5. Research, Research, Research
Know the company you are interviewing with. Some hiring managers will cleverly ask you questions to see how well you know their organization without being direct. It can be as subtle as “How do you see yourself fitting in here?” They don’t want a vague answer, they want specifics, so know ahead of time two or three ways you would fit within their company’s dynamics. If you can answer with an informed mind, it shows you have taken the time to learn as much about the company as you can.
6. Crank up the confidence
When it comes to exuding confidence in an interview, it can get tricky. Nobody likes to interview, but it is a necessary evil when navigating the job market. When you meet the hiring manager, fix your slovenly posture, sit up straight and answer questions with pride. It also doesn’t hurt to have examples of your work. A portfolio gives the interviewers a chance to see what you can do, and shows you take enough pride in your work to display it without being asked.
7. Have a good attitude
Confidence is great, but make sure your attitude does not branch into cockiness. Never say anything like “I should get this job because I feel like I am the best candidate for this position.” You have no way of knowing that, and to voice it makes an interviewer think that you may not fit in well with potential coworkers. Find the balance between highlighting your attributes and pretentiousness. Talk about why you’re awesome, but always remember to keep a genuine smile on your face.
8. Be determined
When you come across a job that you might not have all the qualifications for, don’t scroll past it. Submit your resume anyway, and on the cover letter include a line stating, “While I might be lacking the experience you are seeking I still think I would be a good fit for your company because…” Some employers might still ignore your resume, but others might admire that you gave it a shot and grant you an interview.

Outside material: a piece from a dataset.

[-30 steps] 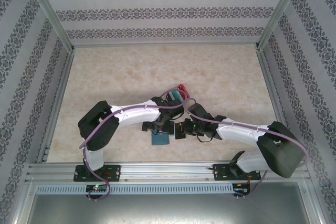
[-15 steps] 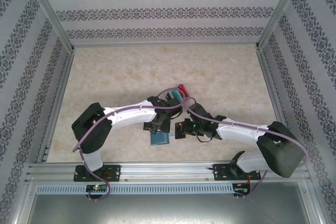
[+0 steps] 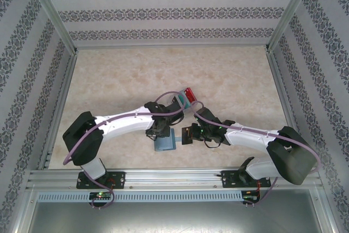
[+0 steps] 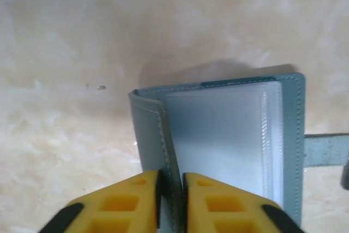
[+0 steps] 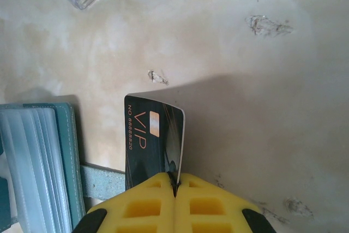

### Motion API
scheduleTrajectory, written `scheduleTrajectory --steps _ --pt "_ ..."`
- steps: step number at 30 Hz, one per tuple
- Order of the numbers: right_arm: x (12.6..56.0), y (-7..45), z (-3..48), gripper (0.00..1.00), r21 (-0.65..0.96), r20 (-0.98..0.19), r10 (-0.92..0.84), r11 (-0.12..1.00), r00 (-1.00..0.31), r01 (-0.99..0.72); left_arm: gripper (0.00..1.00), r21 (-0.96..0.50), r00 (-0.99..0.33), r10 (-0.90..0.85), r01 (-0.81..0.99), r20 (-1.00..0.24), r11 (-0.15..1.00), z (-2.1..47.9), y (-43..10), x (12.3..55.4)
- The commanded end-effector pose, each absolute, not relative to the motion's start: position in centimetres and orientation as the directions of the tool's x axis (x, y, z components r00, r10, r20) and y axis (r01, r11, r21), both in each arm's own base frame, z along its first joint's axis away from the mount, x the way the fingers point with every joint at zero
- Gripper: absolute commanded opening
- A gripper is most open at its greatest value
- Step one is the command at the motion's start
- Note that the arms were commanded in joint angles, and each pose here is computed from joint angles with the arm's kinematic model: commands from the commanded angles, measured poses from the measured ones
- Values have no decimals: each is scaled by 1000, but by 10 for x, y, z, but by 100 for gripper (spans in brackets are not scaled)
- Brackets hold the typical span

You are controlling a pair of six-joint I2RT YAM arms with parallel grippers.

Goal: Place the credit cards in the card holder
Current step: Open the card holder at the center of the table.

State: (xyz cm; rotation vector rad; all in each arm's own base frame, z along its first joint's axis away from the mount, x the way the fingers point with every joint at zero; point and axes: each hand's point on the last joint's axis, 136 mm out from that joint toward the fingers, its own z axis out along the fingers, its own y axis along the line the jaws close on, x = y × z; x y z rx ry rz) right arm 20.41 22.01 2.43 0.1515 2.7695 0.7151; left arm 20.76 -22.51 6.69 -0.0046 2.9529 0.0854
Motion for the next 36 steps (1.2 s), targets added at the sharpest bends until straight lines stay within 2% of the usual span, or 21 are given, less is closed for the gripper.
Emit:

9. Look in the right place
Monster, Simply Hired, and Indeed are all perfect examples of job listing sites you should turn to in your hunt for employment. Not only do they keep your resume on file for potential employers to pursue, but will also send your resume to employers that post jobs in your field. Also, remember that the bigger the company, the more likely your lack of experience will be overlooked. Larger corporations might have better resources to teach you what you need to know, while smaller institutions might not have the time or extra hands to get you started.
10. Be willing to compromise
Remember that interviewers are well-versed in reading an applicant’s reaction to things. If they tell you the potentially low salary, keep that smile on your face. If you are a teacher seeking to teach a particular grade, but are told in the interview that there are only positions in other grades available, don’t write them off so fast. Tell the interviewer that you would be willing to consider those jobs. You don’t want to be written off as inflexible. If you do receive a job offer that doesn’t meet all your requirements, don’t reject it right away. Take the time to sit down and weigh the pros and cons of the position. Who knows when the next offer will come along?
Entering the work force a job hunt is never easy. Just remember to keep that positive attitude; someone will eventually give you a chance.